**Problem to work on**
Show all lines of the listing that hold the word "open".

**Extracted records**

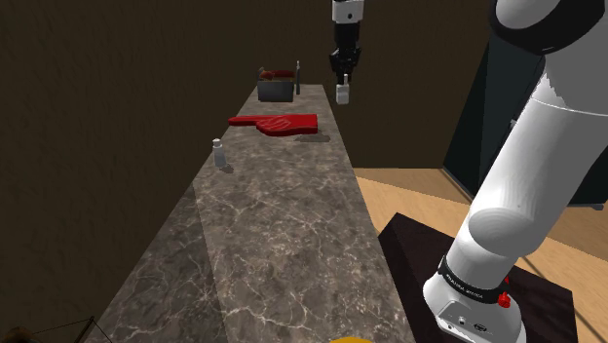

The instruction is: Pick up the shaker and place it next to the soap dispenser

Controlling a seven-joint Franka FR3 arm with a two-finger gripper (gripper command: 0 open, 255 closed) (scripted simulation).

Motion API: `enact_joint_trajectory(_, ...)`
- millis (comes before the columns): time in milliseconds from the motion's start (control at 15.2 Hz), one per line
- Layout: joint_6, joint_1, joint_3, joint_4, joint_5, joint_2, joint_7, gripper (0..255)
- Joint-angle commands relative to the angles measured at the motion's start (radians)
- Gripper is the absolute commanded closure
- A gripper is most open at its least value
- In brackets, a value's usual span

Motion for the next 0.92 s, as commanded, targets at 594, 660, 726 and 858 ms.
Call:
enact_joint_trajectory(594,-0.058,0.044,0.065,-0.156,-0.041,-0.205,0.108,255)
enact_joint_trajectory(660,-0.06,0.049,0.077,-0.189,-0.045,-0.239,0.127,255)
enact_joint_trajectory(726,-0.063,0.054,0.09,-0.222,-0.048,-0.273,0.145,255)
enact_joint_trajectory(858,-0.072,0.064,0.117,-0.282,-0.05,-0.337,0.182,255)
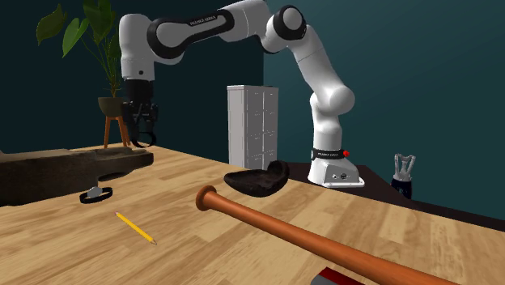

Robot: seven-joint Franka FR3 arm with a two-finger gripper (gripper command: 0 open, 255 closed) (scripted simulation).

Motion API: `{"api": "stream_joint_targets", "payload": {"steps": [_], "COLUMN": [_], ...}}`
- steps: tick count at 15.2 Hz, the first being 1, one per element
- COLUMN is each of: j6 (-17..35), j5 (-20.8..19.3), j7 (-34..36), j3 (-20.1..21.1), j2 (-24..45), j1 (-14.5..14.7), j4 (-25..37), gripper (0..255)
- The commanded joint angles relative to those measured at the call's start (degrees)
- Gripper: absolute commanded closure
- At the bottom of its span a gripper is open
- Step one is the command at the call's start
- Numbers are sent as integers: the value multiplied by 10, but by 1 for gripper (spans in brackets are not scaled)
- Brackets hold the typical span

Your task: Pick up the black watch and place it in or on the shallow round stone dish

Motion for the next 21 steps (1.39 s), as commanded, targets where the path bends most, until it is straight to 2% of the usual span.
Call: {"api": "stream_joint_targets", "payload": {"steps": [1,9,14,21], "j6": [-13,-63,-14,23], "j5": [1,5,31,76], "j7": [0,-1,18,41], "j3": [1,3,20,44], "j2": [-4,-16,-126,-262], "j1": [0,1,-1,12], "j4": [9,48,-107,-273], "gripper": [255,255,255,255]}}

**Answer space**
Controlling a seven-joint Franka FR3 arm with a two-finger gripper (gripper command: 0 open, 255 closed) (scripted simulation).
- A gripper is most open at its least value
Robot: seven-joint Franka FR3 arm with a two-finger gripper (gripper command: 0 open, 255 closed) (scripted simulation).
- At the bottom of its span a gripper is open

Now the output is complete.